### Instructions to follow
From the material that follows, please give the number of lines containing the string "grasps", and that number alone.

### Supplied entries
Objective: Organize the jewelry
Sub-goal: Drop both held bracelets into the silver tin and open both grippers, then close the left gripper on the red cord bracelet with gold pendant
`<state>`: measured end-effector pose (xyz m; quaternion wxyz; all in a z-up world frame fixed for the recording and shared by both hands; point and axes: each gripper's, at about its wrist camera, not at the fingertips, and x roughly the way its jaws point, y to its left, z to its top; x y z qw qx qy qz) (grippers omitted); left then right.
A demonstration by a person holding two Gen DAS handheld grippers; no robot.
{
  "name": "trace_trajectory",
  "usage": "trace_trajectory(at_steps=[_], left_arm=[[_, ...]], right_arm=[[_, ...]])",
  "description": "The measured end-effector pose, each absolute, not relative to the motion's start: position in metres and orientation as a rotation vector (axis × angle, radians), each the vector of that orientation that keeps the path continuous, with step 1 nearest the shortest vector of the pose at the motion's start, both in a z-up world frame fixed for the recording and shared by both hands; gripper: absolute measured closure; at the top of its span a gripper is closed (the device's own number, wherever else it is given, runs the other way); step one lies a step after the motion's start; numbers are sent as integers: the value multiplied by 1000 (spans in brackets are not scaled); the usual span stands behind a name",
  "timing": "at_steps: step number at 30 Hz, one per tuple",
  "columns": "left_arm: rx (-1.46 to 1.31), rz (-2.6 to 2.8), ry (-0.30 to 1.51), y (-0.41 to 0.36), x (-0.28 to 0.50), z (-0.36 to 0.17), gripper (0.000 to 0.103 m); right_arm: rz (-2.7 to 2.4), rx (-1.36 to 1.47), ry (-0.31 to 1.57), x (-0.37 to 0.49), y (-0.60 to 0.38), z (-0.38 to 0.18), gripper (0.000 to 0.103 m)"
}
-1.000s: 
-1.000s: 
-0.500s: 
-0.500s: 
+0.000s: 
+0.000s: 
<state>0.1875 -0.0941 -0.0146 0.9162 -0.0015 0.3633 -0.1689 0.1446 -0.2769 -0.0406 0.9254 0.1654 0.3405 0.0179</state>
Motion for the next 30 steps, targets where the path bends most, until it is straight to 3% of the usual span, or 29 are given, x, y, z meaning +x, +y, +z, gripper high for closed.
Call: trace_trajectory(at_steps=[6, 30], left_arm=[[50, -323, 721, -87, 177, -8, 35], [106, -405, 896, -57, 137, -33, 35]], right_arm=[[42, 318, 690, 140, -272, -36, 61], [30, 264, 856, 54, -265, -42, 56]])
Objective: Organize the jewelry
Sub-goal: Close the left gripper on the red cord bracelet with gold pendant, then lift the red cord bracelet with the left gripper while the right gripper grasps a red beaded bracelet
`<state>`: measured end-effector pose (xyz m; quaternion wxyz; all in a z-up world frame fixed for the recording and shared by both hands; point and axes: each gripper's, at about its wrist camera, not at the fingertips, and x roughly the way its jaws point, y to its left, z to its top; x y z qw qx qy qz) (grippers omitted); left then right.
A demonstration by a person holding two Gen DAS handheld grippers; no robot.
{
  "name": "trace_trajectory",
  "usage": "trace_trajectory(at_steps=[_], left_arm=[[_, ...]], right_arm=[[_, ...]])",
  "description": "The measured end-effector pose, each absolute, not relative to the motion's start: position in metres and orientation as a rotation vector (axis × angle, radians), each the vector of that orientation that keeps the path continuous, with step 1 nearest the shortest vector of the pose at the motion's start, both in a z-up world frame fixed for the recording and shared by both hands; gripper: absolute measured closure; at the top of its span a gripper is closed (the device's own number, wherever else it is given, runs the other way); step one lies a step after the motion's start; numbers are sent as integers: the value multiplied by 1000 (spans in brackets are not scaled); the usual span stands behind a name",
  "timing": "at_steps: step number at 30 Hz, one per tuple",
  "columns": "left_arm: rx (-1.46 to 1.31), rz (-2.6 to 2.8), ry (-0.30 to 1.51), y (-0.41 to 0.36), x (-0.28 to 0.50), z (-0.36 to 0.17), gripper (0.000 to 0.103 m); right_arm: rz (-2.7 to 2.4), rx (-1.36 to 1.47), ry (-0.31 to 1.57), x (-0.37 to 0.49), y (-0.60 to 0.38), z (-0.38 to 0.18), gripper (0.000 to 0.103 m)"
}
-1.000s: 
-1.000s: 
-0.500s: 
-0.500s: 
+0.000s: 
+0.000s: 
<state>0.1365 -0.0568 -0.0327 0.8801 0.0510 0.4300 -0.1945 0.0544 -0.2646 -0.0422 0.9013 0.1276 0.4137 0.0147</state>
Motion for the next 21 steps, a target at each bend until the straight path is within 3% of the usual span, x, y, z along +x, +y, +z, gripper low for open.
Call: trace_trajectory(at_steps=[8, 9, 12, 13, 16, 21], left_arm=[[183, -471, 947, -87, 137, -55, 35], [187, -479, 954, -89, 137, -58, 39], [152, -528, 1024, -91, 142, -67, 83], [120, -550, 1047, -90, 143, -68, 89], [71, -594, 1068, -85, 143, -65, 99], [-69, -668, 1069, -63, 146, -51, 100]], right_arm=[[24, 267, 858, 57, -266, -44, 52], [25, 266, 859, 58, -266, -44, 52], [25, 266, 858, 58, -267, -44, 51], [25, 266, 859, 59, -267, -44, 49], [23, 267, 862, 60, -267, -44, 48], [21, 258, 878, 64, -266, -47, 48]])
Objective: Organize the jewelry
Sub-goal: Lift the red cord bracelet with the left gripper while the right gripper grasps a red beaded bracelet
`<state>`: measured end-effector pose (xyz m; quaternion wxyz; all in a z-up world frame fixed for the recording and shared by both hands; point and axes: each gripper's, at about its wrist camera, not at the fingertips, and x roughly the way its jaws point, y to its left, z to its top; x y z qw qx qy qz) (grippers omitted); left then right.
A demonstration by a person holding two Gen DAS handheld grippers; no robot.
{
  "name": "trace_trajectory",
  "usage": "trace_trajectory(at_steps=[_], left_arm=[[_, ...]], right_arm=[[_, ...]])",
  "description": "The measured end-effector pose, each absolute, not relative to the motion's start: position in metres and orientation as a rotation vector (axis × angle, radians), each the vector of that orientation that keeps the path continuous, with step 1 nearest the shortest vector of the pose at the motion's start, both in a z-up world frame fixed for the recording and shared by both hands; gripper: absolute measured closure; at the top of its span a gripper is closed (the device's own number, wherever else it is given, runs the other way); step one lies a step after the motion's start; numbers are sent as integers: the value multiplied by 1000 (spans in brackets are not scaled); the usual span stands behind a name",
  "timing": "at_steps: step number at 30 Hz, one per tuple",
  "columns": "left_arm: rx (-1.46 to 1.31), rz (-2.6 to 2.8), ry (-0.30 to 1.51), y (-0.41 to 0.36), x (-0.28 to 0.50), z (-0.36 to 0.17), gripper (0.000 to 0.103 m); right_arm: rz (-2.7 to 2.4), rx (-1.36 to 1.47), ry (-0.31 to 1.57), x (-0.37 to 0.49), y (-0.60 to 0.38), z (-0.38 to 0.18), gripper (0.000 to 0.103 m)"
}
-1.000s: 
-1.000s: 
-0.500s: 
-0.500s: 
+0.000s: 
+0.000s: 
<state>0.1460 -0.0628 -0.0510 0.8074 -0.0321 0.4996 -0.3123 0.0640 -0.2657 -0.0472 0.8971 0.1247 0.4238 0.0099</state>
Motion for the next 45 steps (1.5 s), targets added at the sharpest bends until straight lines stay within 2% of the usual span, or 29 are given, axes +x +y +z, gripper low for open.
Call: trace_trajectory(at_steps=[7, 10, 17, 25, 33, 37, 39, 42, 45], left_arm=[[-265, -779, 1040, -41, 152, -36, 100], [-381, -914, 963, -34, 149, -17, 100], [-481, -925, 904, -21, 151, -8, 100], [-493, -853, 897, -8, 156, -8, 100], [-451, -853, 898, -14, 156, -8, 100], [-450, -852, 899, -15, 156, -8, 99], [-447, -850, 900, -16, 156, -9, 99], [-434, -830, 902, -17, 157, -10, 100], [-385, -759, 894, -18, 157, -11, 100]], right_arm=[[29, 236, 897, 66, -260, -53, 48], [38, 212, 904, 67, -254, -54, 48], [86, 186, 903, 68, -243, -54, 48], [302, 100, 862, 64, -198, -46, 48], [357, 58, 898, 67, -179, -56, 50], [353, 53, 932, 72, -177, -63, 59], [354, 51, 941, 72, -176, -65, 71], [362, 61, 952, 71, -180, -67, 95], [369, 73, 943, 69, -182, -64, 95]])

### Solution
2